Task goal —
Below is a block of entries; repeat exactly the lines starting at the line that contains "Point to the left gripper left" and ending at the line that contains "Coordinates below refer", both included.

___ Data in this exercise

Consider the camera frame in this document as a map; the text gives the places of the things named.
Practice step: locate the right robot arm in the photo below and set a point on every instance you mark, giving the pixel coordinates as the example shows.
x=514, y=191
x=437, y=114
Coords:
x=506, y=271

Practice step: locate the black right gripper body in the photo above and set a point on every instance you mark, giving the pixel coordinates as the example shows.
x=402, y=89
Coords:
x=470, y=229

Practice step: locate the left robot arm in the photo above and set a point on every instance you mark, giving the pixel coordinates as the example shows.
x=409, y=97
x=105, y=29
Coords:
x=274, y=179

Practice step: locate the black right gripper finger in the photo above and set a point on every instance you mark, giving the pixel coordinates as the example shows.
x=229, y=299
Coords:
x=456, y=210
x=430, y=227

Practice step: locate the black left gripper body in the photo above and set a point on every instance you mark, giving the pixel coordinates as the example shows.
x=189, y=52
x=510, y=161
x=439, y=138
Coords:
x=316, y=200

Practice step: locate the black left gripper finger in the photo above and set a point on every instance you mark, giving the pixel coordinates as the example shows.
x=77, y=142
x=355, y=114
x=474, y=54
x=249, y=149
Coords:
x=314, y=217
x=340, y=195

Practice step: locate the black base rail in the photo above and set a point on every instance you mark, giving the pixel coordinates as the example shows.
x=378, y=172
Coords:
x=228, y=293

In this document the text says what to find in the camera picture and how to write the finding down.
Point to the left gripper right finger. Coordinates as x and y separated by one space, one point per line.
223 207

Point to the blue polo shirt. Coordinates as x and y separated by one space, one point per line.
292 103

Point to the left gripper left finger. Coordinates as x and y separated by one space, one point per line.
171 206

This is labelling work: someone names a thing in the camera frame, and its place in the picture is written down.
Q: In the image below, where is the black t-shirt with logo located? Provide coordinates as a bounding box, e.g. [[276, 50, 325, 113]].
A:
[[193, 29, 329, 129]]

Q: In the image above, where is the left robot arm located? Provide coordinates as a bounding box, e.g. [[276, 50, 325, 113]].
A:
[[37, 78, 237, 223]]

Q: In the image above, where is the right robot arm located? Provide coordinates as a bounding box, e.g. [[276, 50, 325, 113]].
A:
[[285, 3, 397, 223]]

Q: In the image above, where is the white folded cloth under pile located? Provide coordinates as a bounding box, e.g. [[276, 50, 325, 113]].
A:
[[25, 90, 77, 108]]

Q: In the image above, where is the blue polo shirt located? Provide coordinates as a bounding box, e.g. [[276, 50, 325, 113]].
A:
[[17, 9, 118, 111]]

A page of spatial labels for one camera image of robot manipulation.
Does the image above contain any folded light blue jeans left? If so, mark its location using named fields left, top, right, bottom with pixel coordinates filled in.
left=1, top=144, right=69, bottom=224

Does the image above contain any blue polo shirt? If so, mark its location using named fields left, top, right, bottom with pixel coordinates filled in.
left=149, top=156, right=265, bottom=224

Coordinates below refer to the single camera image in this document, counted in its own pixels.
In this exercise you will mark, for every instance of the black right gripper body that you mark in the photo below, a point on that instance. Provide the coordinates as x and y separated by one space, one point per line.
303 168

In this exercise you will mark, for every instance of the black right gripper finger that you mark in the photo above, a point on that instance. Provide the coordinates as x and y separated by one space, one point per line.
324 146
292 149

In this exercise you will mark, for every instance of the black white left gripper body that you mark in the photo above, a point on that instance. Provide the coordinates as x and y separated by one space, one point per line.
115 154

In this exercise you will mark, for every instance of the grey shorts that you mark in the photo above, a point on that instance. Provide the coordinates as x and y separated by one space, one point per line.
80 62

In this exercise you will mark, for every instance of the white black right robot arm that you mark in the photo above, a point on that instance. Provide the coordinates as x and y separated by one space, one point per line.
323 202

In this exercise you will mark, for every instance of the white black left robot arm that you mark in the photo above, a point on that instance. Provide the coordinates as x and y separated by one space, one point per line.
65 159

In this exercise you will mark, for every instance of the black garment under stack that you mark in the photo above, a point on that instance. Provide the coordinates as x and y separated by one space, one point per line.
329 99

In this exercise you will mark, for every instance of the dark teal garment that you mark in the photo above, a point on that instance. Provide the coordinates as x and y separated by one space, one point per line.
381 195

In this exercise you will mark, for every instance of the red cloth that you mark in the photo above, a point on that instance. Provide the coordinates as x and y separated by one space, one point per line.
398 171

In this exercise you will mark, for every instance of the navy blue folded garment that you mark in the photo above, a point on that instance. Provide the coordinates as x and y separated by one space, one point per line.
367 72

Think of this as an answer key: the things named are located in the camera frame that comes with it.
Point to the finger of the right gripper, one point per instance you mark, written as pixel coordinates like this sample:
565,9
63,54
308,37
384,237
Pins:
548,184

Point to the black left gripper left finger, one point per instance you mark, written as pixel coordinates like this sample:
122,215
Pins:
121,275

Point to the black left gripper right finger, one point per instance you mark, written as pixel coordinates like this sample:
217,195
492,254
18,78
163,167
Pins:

______

Solution for this problem —
Point to the left gripper left finger. Coordinates as x and y separated by one space, one point per line.
171 206

This is labelling work: someone names a thing in the camera frame, and its place in the picture is written down.
Q: In the image below, where is the black t-shirt with logo located? Provide coordinates as a bounding box, e.g. [[276, 50, 325, 113]].
A:
[[193, 29, 329, 129]]

Q: In the image above, where is the left robot arm located? Provide coordinates as a bounding box, e.g. [[276, 50, 325, 113]].
A:
[[37, 78, 237, 223]]

Q: In the image above, where is the right robot arm located? Provide coordinates as a bounding box, e.g. [[276, 50, 325, 113]].
A:
[[285, 3, 397, 223]]

Q: In the image above, where is the white folded cloth under pile located? Provide coordinates as a bounding box, e.g. [[276, 50, 325, 113]].
A:
[[25, 90, 77, 108]]

Q: In the image above, where is the blue polo shirt located? Provide coordinates as a bounding box, e.g. [[276, 50, 325, 113]].
A:
[[17, 9, 118, 111]]

A page of spatial labels for one camera image of robot manipulation.
Does the image above contain any folded light blue jeans left? If so, mark its location using named fields left, top, right, bottom with pixel coordinates filled in.
left=1, top=144, right=69, bottom=224

Does the image above contain any blue polo shirt? If so, mark its location using named fields left, top, right, bottom with pixel coordinates filled in.
left=149, top=156, right=265, bottom=224

Coordinates below refer to the single camera image in this document, counted in its own pixels.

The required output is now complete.